Task brief | Exact reproduction of all the data is needed.

Supplied data |
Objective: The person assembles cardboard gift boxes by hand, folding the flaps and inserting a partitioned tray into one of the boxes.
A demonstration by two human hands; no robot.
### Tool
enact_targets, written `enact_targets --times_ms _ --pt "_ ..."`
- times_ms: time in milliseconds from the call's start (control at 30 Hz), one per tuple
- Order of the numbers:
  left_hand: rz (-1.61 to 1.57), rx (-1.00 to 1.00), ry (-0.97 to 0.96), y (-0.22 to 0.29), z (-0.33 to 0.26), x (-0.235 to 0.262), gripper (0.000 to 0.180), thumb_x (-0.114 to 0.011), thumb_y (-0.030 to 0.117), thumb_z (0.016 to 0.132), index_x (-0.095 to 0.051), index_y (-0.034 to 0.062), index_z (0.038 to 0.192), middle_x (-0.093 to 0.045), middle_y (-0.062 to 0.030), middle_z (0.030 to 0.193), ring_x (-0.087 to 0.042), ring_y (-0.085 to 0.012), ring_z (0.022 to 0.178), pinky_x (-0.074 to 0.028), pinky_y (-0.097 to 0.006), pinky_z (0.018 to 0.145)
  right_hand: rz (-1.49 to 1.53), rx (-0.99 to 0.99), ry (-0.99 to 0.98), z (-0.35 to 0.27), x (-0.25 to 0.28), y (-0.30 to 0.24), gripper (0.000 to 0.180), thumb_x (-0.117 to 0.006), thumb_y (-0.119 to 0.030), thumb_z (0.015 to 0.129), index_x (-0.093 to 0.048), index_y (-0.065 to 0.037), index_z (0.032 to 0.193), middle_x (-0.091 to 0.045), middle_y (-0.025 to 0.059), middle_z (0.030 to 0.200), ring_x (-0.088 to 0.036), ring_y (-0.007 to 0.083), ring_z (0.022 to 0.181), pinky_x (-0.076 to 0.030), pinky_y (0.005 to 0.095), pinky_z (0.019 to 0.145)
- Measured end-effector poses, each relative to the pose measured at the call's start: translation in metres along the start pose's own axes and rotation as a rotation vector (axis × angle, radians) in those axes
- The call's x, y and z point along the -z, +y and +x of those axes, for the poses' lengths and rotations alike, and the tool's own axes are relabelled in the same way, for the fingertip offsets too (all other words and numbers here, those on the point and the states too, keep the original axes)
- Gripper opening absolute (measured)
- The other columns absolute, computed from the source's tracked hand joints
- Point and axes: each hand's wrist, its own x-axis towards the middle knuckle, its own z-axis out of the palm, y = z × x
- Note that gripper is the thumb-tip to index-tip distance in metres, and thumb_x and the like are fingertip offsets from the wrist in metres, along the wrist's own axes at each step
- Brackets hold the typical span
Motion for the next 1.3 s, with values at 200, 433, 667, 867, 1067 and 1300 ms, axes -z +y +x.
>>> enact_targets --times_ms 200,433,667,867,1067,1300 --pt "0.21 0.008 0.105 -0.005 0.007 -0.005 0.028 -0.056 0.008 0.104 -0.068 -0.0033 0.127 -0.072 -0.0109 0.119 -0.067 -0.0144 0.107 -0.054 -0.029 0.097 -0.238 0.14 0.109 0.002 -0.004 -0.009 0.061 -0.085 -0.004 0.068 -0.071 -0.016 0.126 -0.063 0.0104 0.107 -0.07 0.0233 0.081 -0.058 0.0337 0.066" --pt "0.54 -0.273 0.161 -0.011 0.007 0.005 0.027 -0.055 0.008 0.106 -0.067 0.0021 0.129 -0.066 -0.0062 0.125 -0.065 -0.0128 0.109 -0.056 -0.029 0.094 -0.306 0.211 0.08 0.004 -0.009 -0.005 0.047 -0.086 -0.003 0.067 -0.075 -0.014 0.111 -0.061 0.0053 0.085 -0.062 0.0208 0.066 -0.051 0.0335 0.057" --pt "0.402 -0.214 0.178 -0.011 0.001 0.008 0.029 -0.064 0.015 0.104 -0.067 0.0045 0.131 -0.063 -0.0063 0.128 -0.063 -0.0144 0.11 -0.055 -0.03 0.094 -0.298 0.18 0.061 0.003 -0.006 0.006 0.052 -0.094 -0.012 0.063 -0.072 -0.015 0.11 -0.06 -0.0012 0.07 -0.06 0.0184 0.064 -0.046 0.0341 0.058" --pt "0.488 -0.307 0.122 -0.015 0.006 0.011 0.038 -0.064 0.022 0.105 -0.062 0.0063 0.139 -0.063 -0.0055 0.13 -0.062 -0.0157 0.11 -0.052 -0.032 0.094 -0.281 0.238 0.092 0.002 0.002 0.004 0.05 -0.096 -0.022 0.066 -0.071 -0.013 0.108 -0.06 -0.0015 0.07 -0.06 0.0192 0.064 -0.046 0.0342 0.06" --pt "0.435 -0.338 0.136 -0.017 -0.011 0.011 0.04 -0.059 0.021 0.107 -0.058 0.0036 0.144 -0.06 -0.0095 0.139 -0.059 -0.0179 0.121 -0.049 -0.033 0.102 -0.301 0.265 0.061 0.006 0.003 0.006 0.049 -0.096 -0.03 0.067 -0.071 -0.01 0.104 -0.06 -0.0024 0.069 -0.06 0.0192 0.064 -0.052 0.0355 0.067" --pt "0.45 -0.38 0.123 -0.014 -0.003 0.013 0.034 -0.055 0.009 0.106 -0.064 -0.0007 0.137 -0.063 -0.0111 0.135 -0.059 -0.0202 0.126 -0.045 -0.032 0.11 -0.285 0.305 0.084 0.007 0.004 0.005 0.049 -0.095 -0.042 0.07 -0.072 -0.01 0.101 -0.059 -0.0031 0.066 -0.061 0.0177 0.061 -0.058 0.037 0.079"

Written solution |
Objective: The person assembles cardboard gift boxes by hand, folding the flaps and inserting a partitioned tray into one of the boxes.
A demonstration by two human hands; no robot.
### Tool
enact_targets, written `enact_targets --times_ms _ --pt "_ ..."`
- times_ms: time in milliseconds from the call's start (control at 30 Hz), one per tuple
- Order of the numbers:
  left_hand: rz (-1.61 to 1.57), rx (-1.00 to 1.00), ry (-0.97 to 0.96), y (-0.22 to 0.29), z (-0.33 to 0.26), x (-0.235 to 0.262), gripper (0.000 to 0.180), thumb_x (-0.114 to 0.011), thumb_y (-0.030 to 0.117), thumb_z (0.016 to 0.132), index_x (-0.095 to 0.051), index_y (-0.034 to 0.062), index_z (0.038 to 0.192), middle_x (-0.093 to 0.045), middle_y (-0.062 to 0.030), middle_z (0.030 to 0.193), ring_x (-0.087 to 0.042), ring_y (-0.085 to 0.012), ring_z (0.022 to 0.178), pinky_x (-0.074 to 0.028), pinky_y (-0.097 to 0.006), pinky_z (0.018 to 0.145)
  right_hand: rz (-1.49 to 1.53), rx (-0.99 to 0.99), ry (-0.99 to 0.98), z (-0.35 to 0.27), x (-0.25 to 0.28), y (-0.30 to 0.24), gripper (0.000 to 0.180), thumb_x (-0.117 to 0.006), thumb_y (-0.119 to 0.030), thumb_z (0.015 to 0.129), index_x (-0.093 to 0.048), index_y (-0.065 to 0.037), index_z (0.032 to 0.193), middle_x (-0.091 to 0.045), middle_y (-0.025 to 0.059), middle_z (0.030 to 0.200), ring_x (-0.088 to 0.036), ring_y (-0.007 to 0.083), ring_z (0.022 to 0.181), pinky_x (-0.076 to 0.030), pinky_y (0.005 to 0.095), pinky_z (0.019 to 0.145)
- Measured end-effector poses, each relative to the pose measured at the call's start: translation in metres along the start pose's own axes and rotation as a rotation vector (axis × angle, radians) in those axes
- The call's x, y and z point along the -z, +y and +x of those axes, for the poses' lengths and rotations alike, and the tool's own axes are relabelled in the same way, for the fingertip offsets too (all other words and numbers here, those on the point and the states too, keep the original axes)
- Gripper opening absolute (measured)
- The other columns absolute, computed from the source's tracked hand joints
- Point and axes: each hand's wrist, its own x-axis towards the middle knuckle, its own z-axis out of the palm, y = z × x
- Note that gripper is the thumb-tip to index-tip distance in metres, and thumb_x and the like are fingertip offsets from the wrist in metres, along the wrist's own axes at each step
- Brackets hold the typical span
Motion for the next 1.3 s, with values at 200, 433, 667, 867, 1067 and 1300 ms, axes -z +y +x.
>>> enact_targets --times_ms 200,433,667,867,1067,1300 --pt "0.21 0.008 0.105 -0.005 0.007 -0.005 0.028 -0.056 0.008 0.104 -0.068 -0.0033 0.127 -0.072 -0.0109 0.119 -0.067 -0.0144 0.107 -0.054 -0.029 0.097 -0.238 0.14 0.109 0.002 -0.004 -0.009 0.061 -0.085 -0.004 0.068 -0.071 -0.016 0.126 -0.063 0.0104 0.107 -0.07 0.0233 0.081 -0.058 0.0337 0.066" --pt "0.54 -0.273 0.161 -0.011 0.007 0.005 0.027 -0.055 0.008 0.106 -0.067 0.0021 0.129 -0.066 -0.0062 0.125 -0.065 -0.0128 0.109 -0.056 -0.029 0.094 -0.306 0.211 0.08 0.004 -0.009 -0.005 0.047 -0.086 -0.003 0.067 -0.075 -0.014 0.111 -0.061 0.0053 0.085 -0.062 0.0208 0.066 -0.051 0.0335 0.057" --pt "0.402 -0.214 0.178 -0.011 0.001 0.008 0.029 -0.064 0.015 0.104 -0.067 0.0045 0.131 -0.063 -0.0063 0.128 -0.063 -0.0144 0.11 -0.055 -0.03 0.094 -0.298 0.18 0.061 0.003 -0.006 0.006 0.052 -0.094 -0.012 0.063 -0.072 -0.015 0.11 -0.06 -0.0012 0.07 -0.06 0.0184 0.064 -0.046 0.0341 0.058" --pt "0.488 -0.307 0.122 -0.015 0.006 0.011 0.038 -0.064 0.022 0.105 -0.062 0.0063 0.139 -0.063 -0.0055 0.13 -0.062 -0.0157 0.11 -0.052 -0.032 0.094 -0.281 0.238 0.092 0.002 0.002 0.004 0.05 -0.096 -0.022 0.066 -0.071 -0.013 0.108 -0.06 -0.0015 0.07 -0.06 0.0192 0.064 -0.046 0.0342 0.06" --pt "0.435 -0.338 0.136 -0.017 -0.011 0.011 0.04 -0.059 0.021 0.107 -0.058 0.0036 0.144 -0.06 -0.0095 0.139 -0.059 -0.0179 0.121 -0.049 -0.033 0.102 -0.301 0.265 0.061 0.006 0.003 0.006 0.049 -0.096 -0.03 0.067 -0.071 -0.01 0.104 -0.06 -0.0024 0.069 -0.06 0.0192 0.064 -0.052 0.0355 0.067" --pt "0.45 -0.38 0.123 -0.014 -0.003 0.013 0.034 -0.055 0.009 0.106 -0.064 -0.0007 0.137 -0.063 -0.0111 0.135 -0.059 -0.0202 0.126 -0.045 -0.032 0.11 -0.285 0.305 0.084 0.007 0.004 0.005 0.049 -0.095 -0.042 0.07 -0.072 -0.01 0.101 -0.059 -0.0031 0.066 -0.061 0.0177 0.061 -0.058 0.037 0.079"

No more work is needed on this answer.